* **YOUR GOAL**
Below are some records; find each line that carries the word "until" and copy it.

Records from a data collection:
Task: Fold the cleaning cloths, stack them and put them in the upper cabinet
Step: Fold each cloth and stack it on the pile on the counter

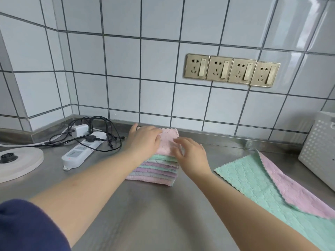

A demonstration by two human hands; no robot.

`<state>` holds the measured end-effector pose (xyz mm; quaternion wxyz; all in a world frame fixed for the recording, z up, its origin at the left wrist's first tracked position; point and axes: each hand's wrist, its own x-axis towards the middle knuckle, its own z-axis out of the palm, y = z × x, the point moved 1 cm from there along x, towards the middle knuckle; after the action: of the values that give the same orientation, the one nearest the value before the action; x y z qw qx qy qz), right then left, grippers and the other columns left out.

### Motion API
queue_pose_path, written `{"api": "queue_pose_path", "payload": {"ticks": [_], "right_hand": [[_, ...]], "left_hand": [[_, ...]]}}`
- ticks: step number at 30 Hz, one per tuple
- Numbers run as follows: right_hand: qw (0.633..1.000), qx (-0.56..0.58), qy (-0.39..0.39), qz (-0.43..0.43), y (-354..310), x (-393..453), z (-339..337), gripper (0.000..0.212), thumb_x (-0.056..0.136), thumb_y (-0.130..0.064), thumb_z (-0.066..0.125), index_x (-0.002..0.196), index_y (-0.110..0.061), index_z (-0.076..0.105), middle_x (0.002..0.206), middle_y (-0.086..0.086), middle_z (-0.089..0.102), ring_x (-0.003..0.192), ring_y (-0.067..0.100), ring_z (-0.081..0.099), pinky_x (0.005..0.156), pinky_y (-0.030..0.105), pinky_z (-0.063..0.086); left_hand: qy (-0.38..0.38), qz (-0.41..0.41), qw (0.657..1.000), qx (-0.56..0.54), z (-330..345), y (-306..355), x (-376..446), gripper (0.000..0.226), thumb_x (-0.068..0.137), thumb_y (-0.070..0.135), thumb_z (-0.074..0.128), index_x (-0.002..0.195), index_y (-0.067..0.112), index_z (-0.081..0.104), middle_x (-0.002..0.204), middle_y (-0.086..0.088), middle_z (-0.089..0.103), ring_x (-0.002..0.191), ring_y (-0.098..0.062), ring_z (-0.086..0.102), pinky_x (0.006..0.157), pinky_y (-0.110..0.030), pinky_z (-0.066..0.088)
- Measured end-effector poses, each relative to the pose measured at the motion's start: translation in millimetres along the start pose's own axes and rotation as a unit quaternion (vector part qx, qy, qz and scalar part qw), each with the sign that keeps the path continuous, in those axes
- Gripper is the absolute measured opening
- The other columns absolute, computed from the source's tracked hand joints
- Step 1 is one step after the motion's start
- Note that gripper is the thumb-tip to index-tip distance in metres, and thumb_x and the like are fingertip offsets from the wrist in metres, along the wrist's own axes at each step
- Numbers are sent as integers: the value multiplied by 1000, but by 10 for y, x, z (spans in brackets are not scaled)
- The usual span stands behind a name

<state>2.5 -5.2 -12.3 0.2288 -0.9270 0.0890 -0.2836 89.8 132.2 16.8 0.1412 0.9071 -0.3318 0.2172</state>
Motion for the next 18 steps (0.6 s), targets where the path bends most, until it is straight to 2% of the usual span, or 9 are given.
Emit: {"api": "queue_pose_path", "payload": {"ticks": [3, 5, 7, 11, 14, 18], "right_hand": [[1000, 10, 24, 3, 223, -198, -241, 29, 92, -29, 54, 119, -24, 62, 125, -7, 60, 117, 16, 54, 101, 31, 37], [999, 6, 17, 36, 409, -390, -441, 30, 92, -27, 55, 121, -23, 61, 123, -7, 60, 108, 16, 58, 82, 17, 34], [997, -6, -6, 77, 606, -597, -629, 30, 92, -29, 55, 122, -25, 60, 120, -8, 59, 101, 15, 58, 72, 15, 30], [985, -80, -59, 143, 1113, -1045, -1001, 28, 90, -34, 57, 117, -29, 63, 119, -10, 60, 106, 9, 57, 82, 21, 41], [965, -142, -122, 184, 1368, -1243, -1185, 33, 88, -40, 58, 119, -30, 63, 118, -7, 58, 108, 11, 56, 82, 23, 42], [959, -125, -133, 219, 1637, -1432, -1373, 34, 84, -38, 65, 116, -27, 66, 115, -4, 58, 107, 14, 56, 85, 23, 42]], "left_hand": [[26, 73, 996, -41, -77, 405, -30, 35, 93, 27, 42, 126, 30, 52, 127, 11, 57, 122, -12, 48, 117, -42, 8], [11, 127, 989, -69, -16, 754, -109, 35, 92, 29, 45, 126, 29, 52, 123, 11, 59, 121, -13, 48, 117, -42, 5], [-20, 174, 982, -70, 109, 1071, -198, 35, 92, 29, 45, 127, 30, 52, 125, 10, 57, 122, -14, 47, 117, -39, 4], [-126, 199, 970, -59, 470, 1646, -330, 35, 95, 27, 44, 129, 29, 50, 132, 7, 52, 127, -17, 43, 117, -42, 6], [-183, 177, 964, -80, 741, 1781, -373, 36, 95, 26, 45, 130, 29, 50, 138, 7, 49, 130, -17, 41, 115, -44, 9], [-218, 178, 957, -69, 945, 1954, -346, 37, 94, 26, 47, 131, 29, 50, 140, 9, 46, 133, -14, 36, 112, -42, 15]]}}
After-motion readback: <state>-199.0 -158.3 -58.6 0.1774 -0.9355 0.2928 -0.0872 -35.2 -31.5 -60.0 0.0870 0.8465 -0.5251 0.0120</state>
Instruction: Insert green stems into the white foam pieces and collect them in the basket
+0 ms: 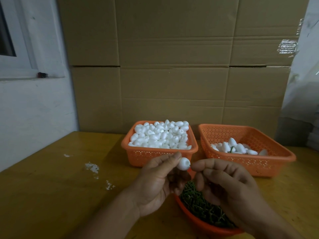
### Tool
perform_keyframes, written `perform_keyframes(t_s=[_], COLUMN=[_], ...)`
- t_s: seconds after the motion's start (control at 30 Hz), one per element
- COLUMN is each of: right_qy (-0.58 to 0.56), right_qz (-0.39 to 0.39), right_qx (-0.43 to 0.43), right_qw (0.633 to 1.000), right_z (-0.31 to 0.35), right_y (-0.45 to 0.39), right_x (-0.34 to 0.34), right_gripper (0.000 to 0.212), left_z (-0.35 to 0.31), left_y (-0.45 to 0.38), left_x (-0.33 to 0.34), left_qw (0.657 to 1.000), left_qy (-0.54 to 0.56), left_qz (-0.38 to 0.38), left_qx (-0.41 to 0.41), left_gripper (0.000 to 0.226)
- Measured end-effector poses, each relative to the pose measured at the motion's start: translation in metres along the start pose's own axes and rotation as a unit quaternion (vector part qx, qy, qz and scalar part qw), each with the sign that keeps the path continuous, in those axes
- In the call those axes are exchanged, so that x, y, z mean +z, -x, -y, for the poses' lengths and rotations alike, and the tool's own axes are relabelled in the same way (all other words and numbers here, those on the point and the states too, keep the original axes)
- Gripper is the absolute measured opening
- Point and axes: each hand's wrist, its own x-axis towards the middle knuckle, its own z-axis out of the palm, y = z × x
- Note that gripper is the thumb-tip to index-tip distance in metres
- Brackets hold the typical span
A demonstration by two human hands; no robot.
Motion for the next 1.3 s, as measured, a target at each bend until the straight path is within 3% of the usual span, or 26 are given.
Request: perform_keyframes(t_s=[0.4, 0.53, 0.63, 0.9, 1.13, 1.3], right_qy=[0.012, 0.082, 0.172, 0.346, 0.404, 0.41], right_qz=[-0.022, -0.044, -0.058, -0.067, -0.152, -0.146], right_qx=[0.004, -0.009, -0.032, -0.059, -0.079, -0.099], right_qw=[1.0, 0.996, 0.983, 0.934, 0.898, 0.895], right_z=[-0.003, -0.003, -0.005, -0.006, -0.009, -0.008], right_y=[0.0, 0.001, 0.003, 0.008, 0.006, 0.007], right_x=[0.004, 0.003, 0.0, 0.008, 0.008, 0.011], right_gripper=[0.023, 0.015, 0.021, 0.04, 0.003, 0.014], left_z=[0.001, 0.001, 0.002, 0.007, 0.011, 0.013], left_y=[0.002, 0.001, 0.0, -0.001, -0.004, -0.004], left_x=[0.002, 0.002, 0.001, 0.001, 0.002, 0.002], left_qw=[1.0, 1.0, 1.0, 0.997, 0.987, 0.98], left_qy=[-0.025, -0.005, -0.013, -0.043, -0.091, -0.116], left_qz=[0.003, 0.004, 0.007, 0.008, -0.037, -0.043], left_qx=[0.013, 0.013, 0.019, 0.068, 0.128, 0.157], left_gripper=[0.041, 0.028, 0.016, 0.023, 0.027, 0.028])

* **PROBLEM SOLUTION**
Motion for the next 18 steps (0.6 s), targets where the path bends most, until it is straight to 2% of the usual span, or 9 are given.
Motion for the next 1.3 s, as measured, a target at each bend until the straight path is within 3% of the usual span, or 26 are given.

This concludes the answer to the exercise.